Biostats/Epidemiology

Question 1

How do you calculate case fatality rate?

Answer 1

CFR = Divide the number of fatal cases of a disease or condition by the total number of people with that disease or condition

Question 2

How do you calculate absolute risk reduction?

Answer 2

Dexmedetomidine (treatment group): 300 cases per 1,000 patients (or 300 / 1,000)

Saline (control group): 500 cases per 1,000 patients (or 500 / 1,000)

These results indicate that the absolute risk reduction (ARR) (ie control rate - treatment rate) in ED between groups is (500 / 1,000) - (300 / 1,000) = 0.20.

ARR = 0.20 indicates that 20% of patients did not develop ED as a result of having received dexmedetomidine rather than saline.

Question 3

How do you calculate positive predictive value (PPV)?

What does it tell you?

What do predictive values depend on?

Answer 3

Positive predictive value is the probability that an individual has a disease given a positive test.

It is calculated as follows: true positives / (true positives + false positives).

Predictive values depend on the prevalence of the disease in the study population; as the disease prevalence increases, PPV increases and NPV decreases, and vice versa.

Question 4

What does the specificity of a test refer to?

How is it calculated?

Answer 4

The specificity of a test is its ability to correctly identify individuals without the disease.
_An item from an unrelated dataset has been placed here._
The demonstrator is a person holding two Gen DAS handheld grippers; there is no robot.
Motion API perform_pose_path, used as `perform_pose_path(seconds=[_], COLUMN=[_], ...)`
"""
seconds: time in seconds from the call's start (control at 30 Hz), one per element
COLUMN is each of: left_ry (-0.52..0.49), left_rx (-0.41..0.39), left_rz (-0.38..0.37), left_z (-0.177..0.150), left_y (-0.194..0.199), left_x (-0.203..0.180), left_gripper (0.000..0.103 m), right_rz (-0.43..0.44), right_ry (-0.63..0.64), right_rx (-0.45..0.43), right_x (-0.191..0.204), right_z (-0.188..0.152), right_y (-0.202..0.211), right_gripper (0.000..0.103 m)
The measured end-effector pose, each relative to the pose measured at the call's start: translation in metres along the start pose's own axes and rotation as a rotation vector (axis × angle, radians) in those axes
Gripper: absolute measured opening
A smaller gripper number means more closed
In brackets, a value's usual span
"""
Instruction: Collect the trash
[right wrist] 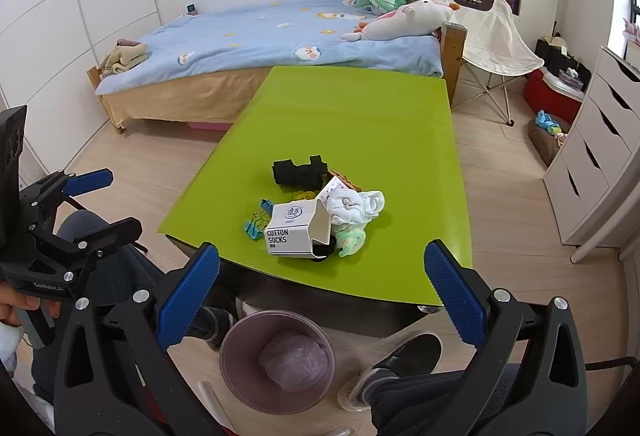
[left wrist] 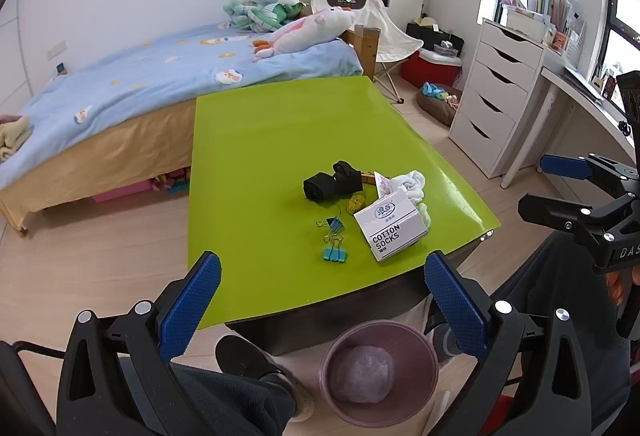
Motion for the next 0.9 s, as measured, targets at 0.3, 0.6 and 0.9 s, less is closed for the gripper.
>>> perform_pose_path(seconds=[0.3,0.6,0.9], left_ry=[0.000,-0.002,-0.001], left_rx=[0.003,0.007,0.011], left_rz=[-0.010,-0.017,-0.018], left_z=[0.0021,0.0022,0.0005], left_y=[0.0008,0.0008,-0.0001], left_x=[-0.0041,-0.0079,-0.0091], left_gripper=[0.098,0.098,0.098], right_rz=[0.020,0.019,0.018], right_ry=[-0.003,0.000,0.007], right_rx=[-0.013,-0.015,-0.016], right_x=[0.0030,0.0018,0.0038], right_z=[0.0018,-0.0007,-0.0001], right_y=[0.0041,0.0060,0.0059], right_gripper=[0.100,0.100,0.100])
Point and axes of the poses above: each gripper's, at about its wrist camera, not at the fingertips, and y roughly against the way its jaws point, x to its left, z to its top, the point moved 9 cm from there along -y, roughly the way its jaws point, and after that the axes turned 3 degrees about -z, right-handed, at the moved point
Specificity can be calculated as follows: Specificity = True negatives / (True negatives + False positives)

Question 5

What does prevalence of a disease refer to?

What is the difference between point prevalence and period prevalence?

Answer 5

Prevalence refers to the proportion of diseases individuals in a particular at risk population

Period prevalence refers to the number of disease cases in a period (eg, from July to July 31) divided by the number of people in the at-risk population (ie, prevalent cases at the beginning of a period plus any incident cases during the period).

Point prevalence refers to the number of disease cases that are active at a specific point in time (eg, July 31) divided by the number of people in the at-risk population.

Question 6

What does relative risk (RR) measure?

How is calculated?

What kind of studies report RR?

Answer 6

Relative risk is the measure of association between exposure to a risk factor and an outcome or disease.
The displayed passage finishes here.